When you create a character, there are usually six basic attributes to determine: Strength, Dexterity, Constitution, Intelligence, Wisdom, and Charisma. The first three are physical characteristics. The next two are based on knowledge. And then there's charisma.
Physical characteristics need attribute points. The character doesn't actually exist, so their body is abstract. General knowledge also is an abstraction, because we cannot plan out their entire lives and determine every single thing they know or their intuition. But charisma is different.
Charisma basically affects all of your words. Players with high charisma are better at communicating. They are more likely to succeed when trying to be diplomatic, deceitful, threatening, or charming. The problem here is that the players are pretending to be the character in the present tense. They are the character's charisma. The words they say, the tone they use, every aspect of verbal communication is actually being conveyed. There is no need whatsoever for an abstract value to determine this.
I personally believe that the idea of giving character's a charisma score betrays the idea of actually role playing. It allows anybody to simply roll a die and let that do the talking for them. In extreme circumstances, players will say things like "I use Diplomacy" as though it was a magic spell. But what kind of diplomacy are you using? Who are you talking to? What do you know about them? What could you say to grease the wheels to get what you want?

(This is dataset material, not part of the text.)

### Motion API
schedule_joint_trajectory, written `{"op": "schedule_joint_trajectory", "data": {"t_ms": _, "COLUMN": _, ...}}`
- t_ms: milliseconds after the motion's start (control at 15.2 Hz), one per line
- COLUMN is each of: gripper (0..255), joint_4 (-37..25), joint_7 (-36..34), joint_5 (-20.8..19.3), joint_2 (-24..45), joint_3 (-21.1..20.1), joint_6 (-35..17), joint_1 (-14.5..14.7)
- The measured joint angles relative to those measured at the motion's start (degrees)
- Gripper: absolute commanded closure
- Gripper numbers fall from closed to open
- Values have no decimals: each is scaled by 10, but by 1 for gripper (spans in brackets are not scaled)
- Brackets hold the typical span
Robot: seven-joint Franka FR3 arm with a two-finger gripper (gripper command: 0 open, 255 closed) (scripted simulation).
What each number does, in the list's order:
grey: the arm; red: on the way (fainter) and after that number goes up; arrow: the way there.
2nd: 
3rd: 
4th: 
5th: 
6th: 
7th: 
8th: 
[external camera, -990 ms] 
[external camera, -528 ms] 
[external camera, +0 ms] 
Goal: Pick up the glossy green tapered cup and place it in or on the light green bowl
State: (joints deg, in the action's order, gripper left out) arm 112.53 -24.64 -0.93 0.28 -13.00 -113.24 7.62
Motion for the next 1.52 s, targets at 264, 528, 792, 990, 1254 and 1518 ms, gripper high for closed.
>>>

Admittedly, I am a person whose actual charisma is pretty high, so I'm biased. I understand that some people aren't so great at communicating or thinking on their feet. The abstraction can allow for people to have diplomatic or wily characters without actually being such themselves. But I still find that to be a step against role playing.
I think that, since role playing games already confer so many great lessons in thinking and strategizing, the best approach is to think of role playing as another one of the lessons to learn. Get exposure and get experience and practice how to be a cunning character. It is something that you don't need dice to determine, which is also a great skill to have for real life, where the same is true.